Try it: Which lines below fall between the one containing "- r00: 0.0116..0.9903" and the one containing "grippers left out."? Repeat them exactly, counting both of those lines, and add nothing else.

=== Data section ===

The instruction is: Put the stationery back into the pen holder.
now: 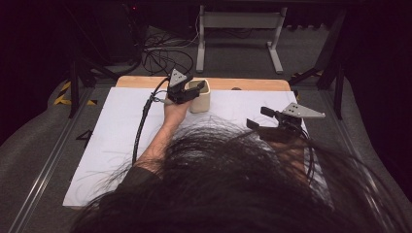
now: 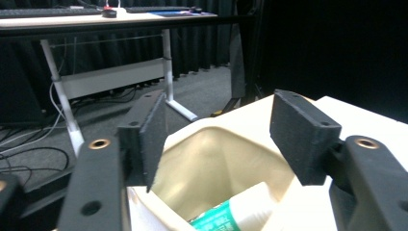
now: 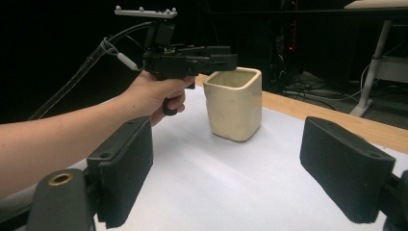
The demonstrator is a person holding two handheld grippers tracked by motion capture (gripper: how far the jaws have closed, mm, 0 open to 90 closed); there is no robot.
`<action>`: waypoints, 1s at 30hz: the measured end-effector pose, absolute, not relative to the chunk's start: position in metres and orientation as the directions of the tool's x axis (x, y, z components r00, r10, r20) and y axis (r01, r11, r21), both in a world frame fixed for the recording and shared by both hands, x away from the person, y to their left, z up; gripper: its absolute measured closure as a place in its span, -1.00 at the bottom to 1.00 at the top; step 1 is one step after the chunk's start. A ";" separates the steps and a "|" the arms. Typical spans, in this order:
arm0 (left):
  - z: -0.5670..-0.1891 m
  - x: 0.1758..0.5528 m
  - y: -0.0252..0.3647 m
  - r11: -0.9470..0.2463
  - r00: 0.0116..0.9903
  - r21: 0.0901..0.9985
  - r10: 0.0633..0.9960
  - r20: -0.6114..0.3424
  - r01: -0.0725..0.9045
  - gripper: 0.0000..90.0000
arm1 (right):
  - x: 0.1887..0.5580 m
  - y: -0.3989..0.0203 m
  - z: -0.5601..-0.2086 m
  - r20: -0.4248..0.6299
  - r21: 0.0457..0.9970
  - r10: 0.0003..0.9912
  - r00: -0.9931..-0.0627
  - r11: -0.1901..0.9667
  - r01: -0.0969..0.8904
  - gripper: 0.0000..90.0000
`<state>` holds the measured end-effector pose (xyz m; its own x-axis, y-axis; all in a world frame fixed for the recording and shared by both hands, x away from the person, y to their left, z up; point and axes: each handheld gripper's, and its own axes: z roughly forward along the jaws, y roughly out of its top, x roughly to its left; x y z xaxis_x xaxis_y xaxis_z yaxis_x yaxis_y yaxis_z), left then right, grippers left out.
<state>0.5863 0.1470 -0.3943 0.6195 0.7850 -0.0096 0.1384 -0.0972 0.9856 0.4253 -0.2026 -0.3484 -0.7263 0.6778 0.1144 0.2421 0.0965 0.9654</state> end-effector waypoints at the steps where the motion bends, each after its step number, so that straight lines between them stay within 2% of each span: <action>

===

Response:
  - r00: 0.0116..0.9903
  - r21: 0.0901..0.9985
  - r10: 0.0633..0.9960
  - r20: -0.6114..0.3424
  - r01: -0.0725..0.9045
  - gripper: 0.0000..90.0000
arm1 (right):
  - x: 0.1887..0.5580 m
  - y: -0.3989..0.0203 m
  - z: -0.5601..-0.2086 m
  - r20: -0.4248..0.6299
  - r21: 0.0457..0.9970
  - r10: 0.0003..0.9912
  - r00: -0.9931..-0.0627
  - r11: -0.1901..0.9667
  - r01: -0.0969..0.8904
  - gripper: 0.0000..90.0000
`<state>` holds the measured end-effector pose (xyz m; its own x-axis, y-axis; all in a world frame fixed for the recording and shared by both hands, x away from the person, y to their left, z up; point and axes: each handheld gripper's, and its own axes: z roughly forward along the jaws, y roughly out of its top, x roughly to its left; x y z xaxis_x xaxis_y xaxis_z yaxis_x yaxis_y yaxis_z), left then right, grippers left out.

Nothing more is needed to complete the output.